March is a strange month in Egypt. Elsewhere in the world, winter melts away slowly to pave the road for spring, while here, it often feels like it’s run by a broken thermometer, with one-day bringing summer’s intense sun and the other being all shivering cold. El-Khamsin sandstorm washes Cairo in an abundance of yellow, giving it the feeling of a mythical land. It’s an atmosphere that we find most suitable for fantasy. With this disturbance of the weather, it seems fitting to choose a book with its own strange, nearly mystical atmosphere.
Mistborn by Brandon Sanderson is an epic fantasy set in a world where the sun is a glaring red and ash falls from the sky. It’s a world where the night is engulfed by obscuring mist—not where a chosen one is prophesied to come to save the world. But, in fact, it’s a world where that already happened. A millennium after the prophesied one saves the world and goes to become its ruler who hovers over ruins of slavery and injustice, our story takes place.
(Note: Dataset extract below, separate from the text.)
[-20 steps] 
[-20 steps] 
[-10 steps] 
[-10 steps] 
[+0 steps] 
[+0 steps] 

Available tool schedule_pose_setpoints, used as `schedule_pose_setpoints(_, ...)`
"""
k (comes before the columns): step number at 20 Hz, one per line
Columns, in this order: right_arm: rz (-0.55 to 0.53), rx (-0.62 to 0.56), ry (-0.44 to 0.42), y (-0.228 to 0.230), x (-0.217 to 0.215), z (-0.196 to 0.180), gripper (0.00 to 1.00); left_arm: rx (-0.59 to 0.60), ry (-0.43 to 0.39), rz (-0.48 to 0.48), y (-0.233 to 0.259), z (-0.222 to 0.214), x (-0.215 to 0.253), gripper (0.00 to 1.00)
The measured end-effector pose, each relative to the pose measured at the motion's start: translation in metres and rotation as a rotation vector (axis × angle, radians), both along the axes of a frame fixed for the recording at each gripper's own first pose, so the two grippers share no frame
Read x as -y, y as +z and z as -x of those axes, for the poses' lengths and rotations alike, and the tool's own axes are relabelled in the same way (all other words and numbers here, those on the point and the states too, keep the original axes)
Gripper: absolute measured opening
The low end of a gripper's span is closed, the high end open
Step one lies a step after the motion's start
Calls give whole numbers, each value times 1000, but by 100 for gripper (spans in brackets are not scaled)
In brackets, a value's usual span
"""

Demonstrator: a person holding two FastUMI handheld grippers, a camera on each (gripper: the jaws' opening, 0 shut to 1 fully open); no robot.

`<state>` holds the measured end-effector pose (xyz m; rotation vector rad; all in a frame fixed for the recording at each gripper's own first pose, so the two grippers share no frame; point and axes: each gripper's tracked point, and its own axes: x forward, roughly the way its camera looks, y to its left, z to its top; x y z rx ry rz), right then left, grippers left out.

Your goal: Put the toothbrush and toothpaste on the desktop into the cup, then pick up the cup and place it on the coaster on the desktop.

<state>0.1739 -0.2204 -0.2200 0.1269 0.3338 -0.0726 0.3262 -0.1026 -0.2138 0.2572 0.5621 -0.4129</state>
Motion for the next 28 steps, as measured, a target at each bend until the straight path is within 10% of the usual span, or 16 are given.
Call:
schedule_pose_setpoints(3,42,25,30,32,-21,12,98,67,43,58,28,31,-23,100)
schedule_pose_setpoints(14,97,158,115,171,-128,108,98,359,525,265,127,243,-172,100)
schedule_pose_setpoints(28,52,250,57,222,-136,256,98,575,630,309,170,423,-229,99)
The first book of the trilogy, Mistborn: The Final Empire, revolves around a band of thieves who decide to steal the Lord Ruler’s most precious possession and overthrow the final empire. It’s an impossible mission led by the witty, daring, and unrelenting Kelsier, known as The Survivor.
Most of the story is told through the eyes of Vin, a young gifted girl who has a tremendous amount of power but is unaware of it. It’s through her that we’re introduced to the main magic system of the world: Allomancy. Allomancers are people who genetically inherit the ability to ingest and then burn metals to draw different powers from them. For example, those who can consume pewter get enhanced physical strength from it. In Sanderson’s world, Allomancers can either ingest one type of metal or all of them. The latter are the ones who gift the trilogy with its name: Mistborns. However, this system isn’t the only magical system in this world. We’ll avoid spoiling the rest, but one fact to know about is that these systems all have something to do with metals, one way or the other.
However, we’ll say it’s a smart way to also establish the economic and political structures of this universe, where ingestible metals have a central position. And there is a big correlative element between genetic powers and whether powerful Allomancers are born to enslaved peasants or nobility.
What Sanderson does best as a writer is the worldbuilding. It’s obvious in the Mistborn trilogy, where the world is created with its most precise details in mind, intersecting with a plot that doesn’t leave a single thread, no matter whether you’d previously thought it was important or not, unanswered. Everything that happens in the book leads to the grand finale, where they’re all tied together in the utmost satisfaction. We’ve all been scarred by writers who started incredible stories and didn’t seem to know where to take them after the initial release, but if one thing can be said about the Mistborn author, it’s that it’s guaranteed that every single word and action is planned in advance.
But precise plots and worldbuilding aren’t the only things Sanderson is skilled at. In Mistborn, at least, the books come alive with action scenes. This is greatly helped by Sanderson’s set-up of the magical system; clearly defined, advanced but simply put, flexible but without characters just saving the day and calling it ‘magic!’.
However, the preciseness of the plot and worldbuilding have an undesirable side-effect: It makes the characters who, while complex and interesting, come off as a little stiff—slightly resembling set pieces on a chessboard. The prose itself is similar and has the same function; to get the story told. It’s simple, with little thought given to the language itself, though it manages not to detract—a good thing for a story like this.
Overall, Sanderson gets the job done. And he gets it done well.